CHUVA, SR. PICA-PAU >> Eduardo Loureiro Jr.


Irmã Admir (Pepeta)
a/c do Pica-pau
Caixa Postal, 44
Guariba - Colniza - MT
CEP 78335-000


Senhor Pica-pau, estou supondo que o senhor abriu esta correspondência, dirigida à Pepeta, e que a está lendo neste momento. Não posso julgá-lo, pois sei como é tentador abrir correspondência alheia, fazer descobertas, desvendar segredos. Para nós, humanos, é crime. Para os senhores pássaros, eu não sei; talvez seja até lei, passível de punição caso não seja cumprida. De todo modo, a correspondência está a seus cuidados, então não me parece de todo injusto que o senhor a abra. Afinal, ao cuidador cabe saber daquilo de que está cuidando. O senhor não me conhece, é compreensível que desconfie do teor da mensagem: pode ser algo perigoso, ofensivo. Eu até agradeço por ter esse cuidado com a Pepeta.

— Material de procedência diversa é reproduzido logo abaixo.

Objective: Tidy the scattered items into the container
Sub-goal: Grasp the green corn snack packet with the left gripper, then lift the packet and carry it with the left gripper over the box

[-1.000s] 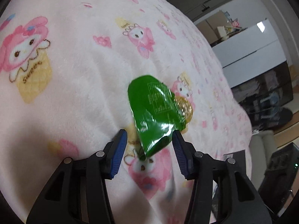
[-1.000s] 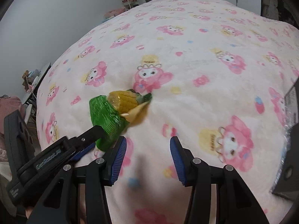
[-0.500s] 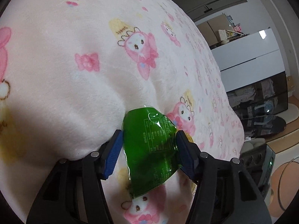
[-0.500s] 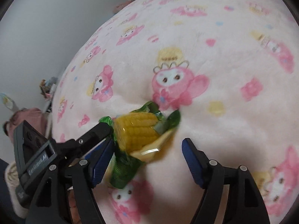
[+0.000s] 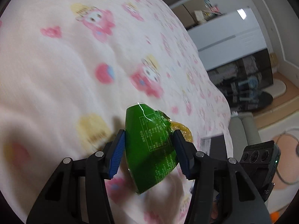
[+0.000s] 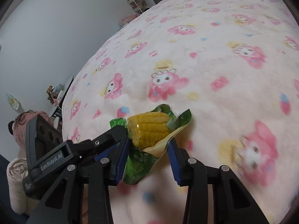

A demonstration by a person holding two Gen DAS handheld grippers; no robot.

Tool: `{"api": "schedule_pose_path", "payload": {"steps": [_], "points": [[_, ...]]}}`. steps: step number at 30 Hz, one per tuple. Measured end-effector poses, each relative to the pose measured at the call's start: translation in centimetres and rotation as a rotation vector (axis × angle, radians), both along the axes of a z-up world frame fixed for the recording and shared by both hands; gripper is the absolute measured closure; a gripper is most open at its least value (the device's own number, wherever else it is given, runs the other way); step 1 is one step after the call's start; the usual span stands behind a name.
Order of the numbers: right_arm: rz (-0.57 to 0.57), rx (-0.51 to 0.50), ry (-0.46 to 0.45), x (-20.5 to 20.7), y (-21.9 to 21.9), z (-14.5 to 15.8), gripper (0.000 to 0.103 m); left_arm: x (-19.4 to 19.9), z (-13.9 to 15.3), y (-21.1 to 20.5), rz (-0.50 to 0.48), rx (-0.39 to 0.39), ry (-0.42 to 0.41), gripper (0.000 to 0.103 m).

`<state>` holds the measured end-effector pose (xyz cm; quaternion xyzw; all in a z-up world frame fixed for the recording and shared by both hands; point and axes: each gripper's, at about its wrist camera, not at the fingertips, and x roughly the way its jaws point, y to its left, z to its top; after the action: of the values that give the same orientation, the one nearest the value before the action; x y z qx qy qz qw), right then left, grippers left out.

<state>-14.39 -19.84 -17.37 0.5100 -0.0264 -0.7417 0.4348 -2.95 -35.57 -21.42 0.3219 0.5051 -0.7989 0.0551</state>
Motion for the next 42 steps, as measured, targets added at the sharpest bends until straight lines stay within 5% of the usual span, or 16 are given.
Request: {"api": "schedule_pose_path", "payload": {"steps": [12, 24, 34, 42], "points": [[-0.177, 0.048, -0.046, 4.9, 16.2, 1.1, 0.066, 1.1, 1.0, 13.8, -0.302, -0.007, -0.04, 0.05], [-0.334, 0.129, -0.022, 7.9, 28.6, 0.4, 0.065, 1.4, 2.8, 24.4, -0.506, -0.136, -0.077, 0.057], [-0.443, 0.052, -0.022, 8.3, 35.0, 1.2, 0.065, 1.4, 4.7, 28.3, -0.571, -0.226, -0.088, 0.056], [-0.47, 0.004, -0.01, 8.4, 37.0, 2.6, 0.064, 0.8, 4.4, 32.9, -0.717, -0.144, -0.065, 0.063]]}}
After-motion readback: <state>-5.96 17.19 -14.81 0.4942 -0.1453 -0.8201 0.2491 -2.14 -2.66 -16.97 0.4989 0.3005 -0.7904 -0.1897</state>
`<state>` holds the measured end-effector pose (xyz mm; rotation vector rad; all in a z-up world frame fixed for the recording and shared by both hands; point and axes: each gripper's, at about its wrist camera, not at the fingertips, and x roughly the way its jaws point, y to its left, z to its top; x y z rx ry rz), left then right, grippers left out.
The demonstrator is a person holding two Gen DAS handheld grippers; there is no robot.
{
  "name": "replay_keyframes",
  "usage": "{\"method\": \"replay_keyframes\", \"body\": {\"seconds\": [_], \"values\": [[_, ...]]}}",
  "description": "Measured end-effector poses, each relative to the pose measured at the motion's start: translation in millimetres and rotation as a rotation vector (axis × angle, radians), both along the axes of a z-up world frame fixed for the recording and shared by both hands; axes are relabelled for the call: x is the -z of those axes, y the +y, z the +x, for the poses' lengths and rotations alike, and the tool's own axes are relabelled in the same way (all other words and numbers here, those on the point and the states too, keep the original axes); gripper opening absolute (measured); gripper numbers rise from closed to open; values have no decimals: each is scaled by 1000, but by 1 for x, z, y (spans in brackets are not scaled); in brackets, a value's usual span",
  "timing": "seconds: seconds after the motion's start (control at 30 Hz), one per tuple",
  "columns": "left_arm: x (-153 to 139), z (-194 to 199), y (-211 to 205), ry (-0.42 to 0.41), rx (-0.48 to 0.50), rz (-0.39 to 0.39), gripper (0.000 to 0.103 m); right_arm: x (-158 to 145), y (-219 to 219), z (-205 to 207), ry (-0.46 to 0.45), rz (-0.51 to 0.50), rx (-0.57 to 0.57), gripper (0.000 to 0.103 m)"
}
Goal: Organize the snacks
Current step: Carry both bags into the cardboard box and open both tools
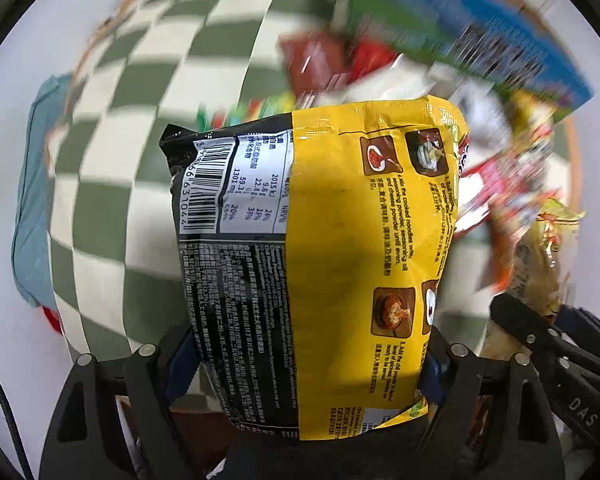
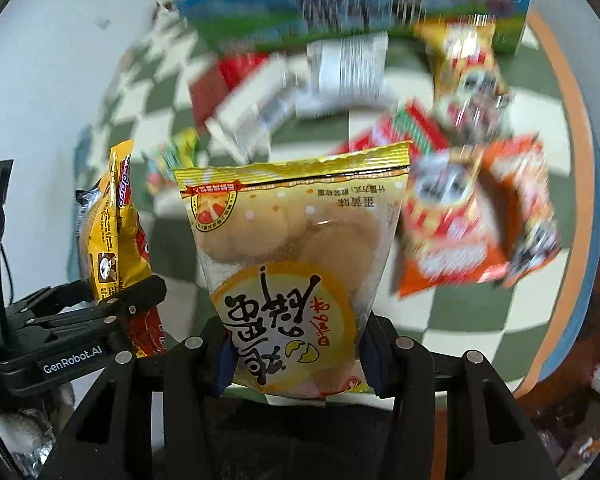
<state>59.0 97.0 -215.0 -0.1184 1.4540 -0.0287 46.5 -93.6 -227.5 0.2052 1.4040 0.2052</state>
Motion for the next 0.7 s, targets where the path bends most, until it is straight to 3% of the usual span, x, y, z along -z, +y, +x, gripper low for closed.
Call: {"method": "replay_keyframes", "body": {"seconds": [0.2,0.37,0.47,0.57,0.7], "values": [[-92,71,-38,-136,23,-87,86,-86,-36,61,-115,99,23,52],[-130,164,-76,-180,46,-111,86,-132,-55,161,-222,76,13,52],[-130,225,-95,-181,60,-70,86,-131,-63,225,-221,57,11,52],[-110,286,-106,-136,64,-28,86,-115,-77,284,-158,53,19,52],[-72,347,-116,-49,56,-35,86,-84,-96,339,-66,43,22,52]]}}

Quando comentei com um amigo que enviaria esta carta aos cuidados do Pica-pau, ele me advertiu que seria melhor mandá-la aos cuidados do Pombo-correio, que já tem mais experiência no assunto. Eu pensei, pensei... e lembrei da definição de Pepeta para o Céu e para o Inferno: "Céu é a comunicação sem barreiras. Inferno é a ausência de comunicação." E me perguntei por que o Céu estaria reservado só aos pombos-correios. Os pica-paus não são também merecedores da comunicação? Têm que ficar o tempo todo pic-pic, pic-pic, pic-pic... numa árvore? Não podem voar livremente com uma cartinha no bico, exercitar as asas, admirar a paisagem, fazer piruetas? Ah, por certo que os pica-paus merecem essas liberdades. Comuniquei a decisão ao meu amigo que, insistente, pediu que eu pelo menos confiasse o envio da mensagem a um pica-pau amarelo, que tem mais tradição poética, donabêntica, et cetera. Eu não sei a sua cor, Sr. Pica-pau, mas acho pouco elegante condicionar a entrega dessa mensagem ao tom das suas penas. Meu amigo há de conformar-se.

Mas e a carta, o senhor deve estar se perguntando.


Brasília, 28 de setembro de 2008

Querida Pepeta,

Há quanto tempo! E faz tão pouco. De tanto pensar em você, de tanto escutar do lado de dentro do ouvido as suas sábias palavras, o seu desprendido riso e até o seu silêncio (quando crescer, quero ter um silêncio desses), de tanto lembrar e me espelhar em você, parece que você não está longe nem no espaço nem no tempo.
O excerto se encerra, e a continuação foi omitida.